Patrick McKeown, who taught special education at Manchester Central High School for 41 years, talked about the physical, psychological and spiritual aspects of addiction. And he said sometimes the siblings of a drug user may need counseling to deal with justifiable anger and resentment.
If you know someone who has a loved one struggling with addiction, McKeown suggested, offer to accompany them to a support group meeting. “It’s very difficult to walk into a group of strangers and say, ‘My kid’s using drugs,’ ” he said.
“That would be such a kind thing to do this Christmas season,” he said. “You could change a whole family’s future in a huge way.”
Fuller said the first time she went to a support group, she found people who shared her fears and grief. “We live in shame, but we learn to put our heads up and talk about it and educate others,” she said.

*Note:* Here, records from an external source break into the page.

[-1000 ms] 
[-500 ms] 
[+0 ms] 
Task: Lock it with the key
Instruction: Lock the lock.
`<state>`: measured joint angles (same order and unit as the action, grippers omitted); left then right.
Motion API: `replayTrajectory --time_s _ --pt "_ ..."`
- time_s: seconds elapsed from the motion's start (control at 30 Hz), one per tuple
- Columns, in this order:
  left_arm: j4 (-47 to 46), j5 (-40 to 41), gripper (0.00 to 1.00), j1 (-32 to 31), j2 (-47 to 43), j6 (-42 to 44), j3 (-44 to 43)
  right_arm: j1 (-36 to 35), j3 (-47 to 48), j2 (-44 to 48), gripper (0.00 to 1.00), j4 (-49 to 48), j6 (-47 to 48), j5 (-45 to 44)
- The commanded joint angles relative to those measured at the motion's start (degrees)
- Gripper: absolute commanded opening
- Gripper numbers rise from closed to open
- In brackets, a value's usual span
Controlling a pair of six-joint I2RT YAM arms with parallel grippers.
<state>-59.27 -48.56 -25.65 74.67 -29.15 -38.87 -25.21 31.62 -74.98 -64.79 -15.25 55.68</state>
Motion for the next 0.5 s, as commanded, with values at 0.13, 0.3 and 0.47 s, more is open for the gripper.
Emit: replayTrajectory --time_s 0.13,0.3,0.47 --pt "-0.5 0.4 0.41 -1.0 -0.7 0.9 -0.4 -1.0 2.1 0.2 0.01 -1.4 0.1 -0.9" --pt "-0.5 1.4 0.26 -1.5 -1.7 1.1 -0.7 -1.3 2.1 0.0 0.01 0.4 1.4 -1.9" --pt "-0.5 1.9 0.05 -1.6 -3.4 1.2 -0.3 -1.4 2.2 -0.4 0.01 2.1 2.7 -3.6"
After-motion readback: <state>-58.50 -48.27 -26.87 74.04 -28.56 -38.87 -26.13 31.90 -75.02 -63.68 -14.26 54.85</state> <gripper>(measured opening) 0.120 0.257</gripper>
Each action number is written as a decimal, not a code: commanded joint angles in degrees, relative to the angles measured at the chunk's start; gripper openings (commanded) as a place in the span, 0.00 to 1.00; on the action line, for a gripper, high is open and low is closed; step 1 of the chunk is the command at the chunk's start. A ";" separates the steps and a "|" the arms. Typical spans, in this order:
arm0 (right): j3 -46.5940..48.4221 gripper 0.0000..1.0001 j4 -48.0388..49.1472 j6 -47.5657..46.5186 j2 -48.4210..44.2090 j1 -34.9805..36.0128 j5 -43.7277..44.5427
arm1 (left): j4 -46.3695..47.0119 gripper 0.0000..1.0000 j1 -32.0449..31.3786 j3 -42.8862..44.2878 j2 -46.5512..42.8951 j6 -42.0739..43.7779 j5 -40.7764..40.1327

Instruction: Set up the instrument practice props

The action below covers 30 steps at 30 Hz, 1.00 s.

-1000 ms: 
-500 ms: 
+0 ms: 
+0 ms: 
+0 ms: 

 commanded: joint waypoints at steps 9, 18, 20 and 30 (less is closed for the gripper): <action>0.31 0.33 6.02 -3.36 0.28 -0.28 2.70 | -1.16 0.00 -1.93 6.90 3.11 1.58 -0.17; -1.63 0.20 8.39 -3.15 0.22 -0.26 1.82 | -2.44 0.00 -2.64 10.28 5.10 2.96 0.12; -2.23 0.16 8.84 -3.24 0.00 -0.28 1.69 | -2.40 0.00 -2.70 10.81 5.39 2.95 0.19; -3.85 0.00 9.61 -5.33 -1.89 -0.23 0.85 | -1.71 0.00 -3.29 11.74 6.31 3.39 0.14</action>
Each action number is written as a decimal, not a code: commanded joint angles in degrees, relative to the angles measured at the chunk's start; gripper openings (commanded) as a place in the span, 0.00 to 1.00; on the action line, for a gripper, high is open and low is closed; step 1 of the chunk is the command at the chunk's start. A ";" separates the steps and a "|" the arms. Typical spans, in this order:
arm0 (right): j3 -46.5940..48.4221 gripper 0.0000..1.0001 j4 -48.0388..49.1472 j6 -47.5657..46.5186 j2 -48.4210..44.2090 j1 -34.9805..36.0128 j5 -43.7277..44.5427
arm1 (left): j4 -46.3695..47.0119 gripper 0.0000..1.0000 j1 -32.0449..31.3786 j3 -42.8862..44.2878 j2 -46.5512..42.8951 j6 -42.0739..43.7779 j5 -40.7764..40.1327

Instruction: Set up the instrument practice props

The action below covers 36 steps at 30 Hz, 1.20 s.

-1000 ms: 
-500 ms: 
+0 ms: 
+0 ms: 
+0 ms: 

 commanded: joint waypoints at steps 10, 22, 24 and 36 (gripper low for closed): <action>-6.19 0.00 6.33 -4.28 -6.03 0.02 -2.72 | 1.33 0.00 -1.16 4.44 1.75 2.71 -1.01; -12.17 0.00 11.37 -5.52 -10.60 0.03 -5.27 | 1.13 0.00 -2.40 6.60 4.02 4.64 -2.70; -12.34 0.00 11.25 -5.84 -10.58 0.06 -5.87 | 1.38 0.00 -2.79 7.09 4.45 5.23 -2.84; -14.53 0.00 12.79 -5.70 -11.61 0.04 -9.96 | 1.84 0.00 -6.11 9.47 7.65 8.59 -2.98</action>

She founded her own Circle of Hope support group where, she said, “We watch our people heal.” And she’s now the family support group coordinator for Granite Pathways.
The Hampton meeting was the tenth such presentation Mahoney has given across the state. The next is on Jan. 30 at Divine Mercy Parish in Peterborough.
Why is the church getting involved in this crisis? “We see this as engaging in the healing ministry of Christ,” Mahoney said.
Jesus didn’t spend all day in an office, or a church, he said. “He was actively engaged in the community’s problems, so that’s what we are doing,” he said. “This crisis has hit people from every socio-economic group and every faith tradition.”
He said he worries most about the families “who suffer in silence,” afraid to ask questions because of the stigma associated with addiction. “These silent people in the back row of our presentations are trying to reclaim broken family relationships,” he said.
That was evident in Hampton, where several parents, perhaps emboldened by Sprague’s and Fuller’s candor, asked poignant questions about dealing with their own loved ones’ addictions.
One mother said she’s afraid of what will happen if she stops supporting her child.
Fuller said she was afraid too. But, she said, “I did decide … I wasn’t going to give him the 20 dollars that was going to give him whatever it was that was going to kill him.”
Another woman shyly asked Sprague if he still considers himself an addict. He does, he replied.
“You have to have your guard up all the time,” he said. “You’re never just cured.”
“You’re always an addict and you always have to fight that fight.”